→ WHAT IS REQUIRED
Report every line below that holds the word "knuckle".

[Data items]
--------
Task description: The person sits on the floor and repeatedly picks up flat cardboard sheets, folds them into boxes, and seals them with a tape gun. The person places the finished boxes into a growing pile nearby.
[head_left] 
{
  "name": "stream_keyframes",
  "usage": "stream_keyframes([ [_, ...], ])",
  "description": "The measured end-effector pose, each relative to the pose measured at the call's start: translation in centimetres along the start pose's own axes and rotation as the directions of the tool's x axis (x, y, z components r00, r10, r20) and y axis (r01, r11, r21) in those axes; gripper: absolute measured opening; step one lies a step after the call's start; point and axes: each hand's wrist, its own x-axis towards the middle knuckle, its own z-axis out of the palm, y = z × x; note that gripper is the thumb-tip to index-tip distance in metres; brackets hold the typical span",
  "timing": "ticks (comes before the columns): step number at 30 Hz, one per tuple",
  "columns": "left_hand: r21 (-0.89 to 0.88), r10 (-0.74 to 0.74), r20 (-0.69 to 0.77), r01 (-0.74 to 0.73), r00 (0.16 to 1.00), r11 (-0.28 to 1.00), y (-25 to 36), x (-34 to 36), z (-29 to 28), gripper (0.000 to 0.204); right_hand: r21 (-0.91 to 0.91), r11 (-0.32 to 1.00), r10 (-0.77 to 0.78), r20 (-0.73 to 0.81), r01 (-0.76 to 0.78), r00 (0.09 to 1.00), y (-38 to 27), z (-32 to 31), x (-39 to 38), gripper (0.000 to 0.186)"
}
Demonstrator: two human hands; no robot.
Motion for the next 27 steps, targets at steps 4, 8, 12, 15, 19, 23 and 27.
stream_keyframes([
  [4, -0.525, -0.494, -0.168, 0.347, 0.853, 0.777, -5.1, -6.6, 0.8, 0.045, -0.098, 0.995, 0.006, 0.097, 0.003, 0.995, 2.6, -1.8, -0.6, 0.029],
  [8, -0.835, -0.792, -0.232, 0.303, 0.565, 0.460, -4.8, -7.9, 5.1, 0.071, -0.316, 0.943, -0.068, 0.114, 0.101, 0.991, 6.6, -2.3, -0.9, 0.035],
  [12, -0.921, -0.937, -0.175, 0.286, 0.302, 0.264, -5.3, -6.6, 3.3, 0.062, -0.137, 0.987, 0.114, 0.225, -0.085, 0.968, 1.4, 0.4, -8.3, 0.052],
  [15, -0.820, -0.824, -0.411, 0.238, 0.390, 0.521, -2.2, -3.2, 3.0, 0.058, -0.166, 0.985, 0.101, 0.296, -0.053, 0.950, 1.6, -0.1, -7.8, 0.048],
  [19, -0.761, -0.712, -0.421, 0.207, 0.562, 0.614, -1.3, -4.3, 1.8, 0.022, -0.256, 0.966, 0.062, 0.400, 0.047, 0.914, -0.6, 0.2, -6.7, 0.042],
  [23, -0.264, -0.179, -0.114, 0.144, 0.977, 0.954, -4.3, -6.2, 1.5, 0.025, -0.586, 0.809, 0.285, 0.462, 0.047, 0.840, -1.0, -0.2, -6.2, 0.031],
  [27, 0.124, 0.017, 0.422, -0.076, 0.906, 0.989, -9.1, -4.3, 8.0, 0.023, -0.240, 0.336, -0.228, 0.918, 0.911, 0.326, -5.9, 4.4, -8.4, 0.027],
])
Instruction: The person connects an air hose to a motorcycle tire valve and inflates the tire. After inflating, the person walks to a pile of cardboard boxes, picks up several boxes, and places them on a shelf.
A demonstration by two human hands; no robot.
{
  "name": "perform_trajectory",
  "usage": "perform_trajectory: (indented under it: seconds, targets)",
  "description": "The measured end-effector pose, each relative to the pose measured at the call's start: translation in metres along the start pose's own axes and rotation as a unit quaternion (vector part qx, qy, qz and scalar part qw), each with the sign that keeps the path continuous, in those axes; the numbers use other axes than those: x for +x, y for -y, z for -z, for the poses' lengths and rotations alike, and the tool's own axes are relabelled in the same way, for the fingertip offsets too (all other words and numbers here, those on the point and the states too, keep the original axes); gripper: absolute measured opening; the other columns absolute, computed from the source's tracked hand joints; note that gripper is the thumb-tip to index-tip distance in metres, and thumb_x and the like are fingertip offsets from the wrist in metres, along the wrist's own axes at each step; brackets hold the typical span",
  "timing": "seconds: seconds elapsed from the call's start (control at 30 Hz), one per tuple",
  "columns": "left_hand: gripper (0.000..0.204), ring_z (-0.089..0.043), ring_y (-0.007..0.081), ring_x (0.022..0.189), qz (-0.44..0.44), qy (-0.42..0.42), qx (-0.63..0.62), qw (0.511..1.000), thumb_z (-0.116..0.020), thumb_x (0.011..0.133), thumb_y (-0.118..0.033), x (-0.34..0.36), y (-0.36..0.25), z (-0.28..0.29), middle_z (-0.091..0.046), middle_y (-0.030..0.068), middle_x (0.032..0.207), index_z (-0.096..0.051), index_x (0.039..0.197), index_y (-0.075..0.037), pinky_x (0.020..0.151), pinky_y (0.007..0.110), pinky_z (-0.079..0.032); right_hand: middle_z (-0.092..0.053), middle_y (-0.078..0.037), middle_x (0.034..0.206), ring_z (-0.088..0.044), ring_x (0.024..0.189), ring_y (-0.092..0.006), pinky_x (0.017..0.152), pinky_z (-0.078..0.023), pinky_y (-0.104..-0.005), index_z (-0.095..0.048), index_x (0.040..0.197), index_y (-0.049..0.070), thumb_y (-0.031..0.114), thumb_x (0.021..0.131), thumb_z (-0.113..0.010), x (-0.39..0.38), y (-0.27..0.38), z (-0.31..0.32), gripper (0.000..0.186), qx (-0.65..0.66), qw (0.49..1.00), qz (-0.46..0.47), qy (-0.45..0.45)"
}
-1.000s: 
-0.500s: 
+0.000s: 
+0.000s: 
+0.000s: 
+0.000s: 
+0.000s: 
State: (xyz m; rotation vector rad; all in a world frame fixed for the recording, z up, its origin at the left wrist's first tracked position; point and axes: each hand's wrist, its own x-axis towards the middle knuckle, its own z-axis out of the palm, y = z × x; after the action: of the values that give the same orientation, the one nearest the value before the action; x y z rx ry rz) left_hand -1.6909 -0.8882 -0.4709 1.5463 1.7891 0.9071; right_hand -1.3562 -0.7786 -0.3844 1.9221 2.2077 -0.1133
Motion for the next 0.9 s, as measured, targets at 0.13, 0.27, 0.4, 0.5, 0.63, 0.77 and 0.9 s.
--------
→ YOUR SOLUTION
  "description": "The measured end-effector pose, each relative to the pose measured at the call's start: translation in centimetres along the start pose's own axes and rotation as the directions of the tool's x axis (x, y, z components r00, r10, r20) and y axis (r01, r11, r21) in those axes; gripper: absolute measured opening; step one lies a step after the call's start; point and axes: each hand's wrist, its own x-axis towards the middle knuckle, its own z-axis out of the palm, y = z × x; note that gripper is the thumb-tip to index-tip distance in metres; brackets hold the typical span",
State: (xyz m; rotation vector rad; all in a world frame fixed for the recording, z up, its origin at the left wrist's first tracked position; point and axes: each hand's wrist, its own x-axis towards the middle knuckle, its own z-axis out of the palm, y = z × x; after the action: of the values that give the same orientation, the one nearest the value before the action; x y z rx ry rz) left_hand -1.6909 -0.8882 -0.4709 1.5463 1.7891 0.9071; right_hand -1.3562 -0.7786 -0.3844 1.9221 2.2077 -0.1133

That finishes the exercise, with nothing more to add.